_Task statement_
Every line of the material that follows must be printed again exactly.

....................

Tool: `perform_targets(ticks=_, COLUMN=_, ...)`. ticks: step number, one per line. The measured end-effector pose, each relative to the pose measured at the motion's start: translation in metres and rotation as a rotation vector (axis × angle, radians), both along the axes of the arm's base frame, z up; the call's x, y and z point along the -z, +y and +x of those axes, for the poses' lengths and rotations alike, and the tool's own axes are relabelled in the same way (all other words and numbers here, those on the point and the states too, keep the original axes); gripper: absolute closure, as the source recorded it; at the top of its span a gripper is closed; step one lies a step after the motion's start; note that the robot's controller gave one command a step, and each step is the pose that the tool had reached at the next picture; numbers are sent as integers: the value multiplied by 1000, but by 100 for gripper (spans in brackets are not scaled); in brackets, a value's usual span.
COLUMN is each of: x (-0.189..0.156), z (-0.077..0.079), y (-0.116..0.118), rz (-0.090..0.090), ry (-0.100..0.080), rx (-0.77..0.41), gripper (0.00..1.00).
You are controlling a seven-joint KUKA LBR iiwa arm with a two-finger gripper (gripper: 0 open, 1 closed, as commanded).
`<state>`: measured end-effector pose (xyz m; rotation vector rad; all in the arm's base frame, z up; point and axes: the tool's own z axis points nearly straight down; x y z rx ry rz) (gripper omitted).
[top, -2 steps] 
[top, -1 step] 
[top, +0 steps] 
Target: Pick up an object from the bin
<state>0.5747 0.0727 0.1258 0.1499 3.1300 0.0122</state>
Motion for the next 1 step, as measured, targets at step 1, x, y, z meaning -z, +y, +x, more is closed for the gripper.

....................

_Response to the task_
Tool: `perform_targets(ticks=_, COLUMN=_, ...)`. ticks: step number, one per line. The measured end-effector pose, each relative to the pose measured at the motion's start: translation in metres and rotation as a rotation vector (axis × angle, radians), both along the axes of the arm's base frame, z up; the call's x, y and z point along the -z, +y and +x of those axes, for the poses' lengths and rotations alike, and the tool's own axes are relabelled in the same way (all other words and numbers here, those on the point and the states too, keep the original axes); gripper: absolute closure, as the source recorded it; at the top of its span a gripper is closed; step one lies a step after the motion's start; note that the robot's controller gave one command a step, and each step is the pose that the tool had reached at the next picture; numbers are sent as integers: the value multiplied by 1000, but by 100 for gripper (spans in brackets are not scaled); in brackets, a value's usual span.
COLUMN is each of: x (-0.189..0.156), z (-0.077..0.079), y (-0.116..0.118), rz (-0.090..0.090), ry (-0.100..0.080), rx (-0.77..0.41), gripper (0.00..1.00).
You are controlling a seven-joint KUKA LBR iiwa arm with a two-finger gripper (gripper: 0 open, 1 closed, as commanded).
`<state>`: measured end-effector pose (xyz m; rotation vector rad; all in the arm's base frame, z up; point and axes: the tool's own z axis points nearly straight down; x y z rx ry rz) (gripper omitted).
[top, -2 steps] 
[top, -1 step] 
[top, +0 steps] 
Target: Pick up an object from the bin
<state>0.5747 0.0727 0.1258 0.1499 3.1300 0.0122</state>
Motion for the next 1 step, as measured, targets at step 1, x, y, z meaning -z, +y, +x, more is closed for the gripper.

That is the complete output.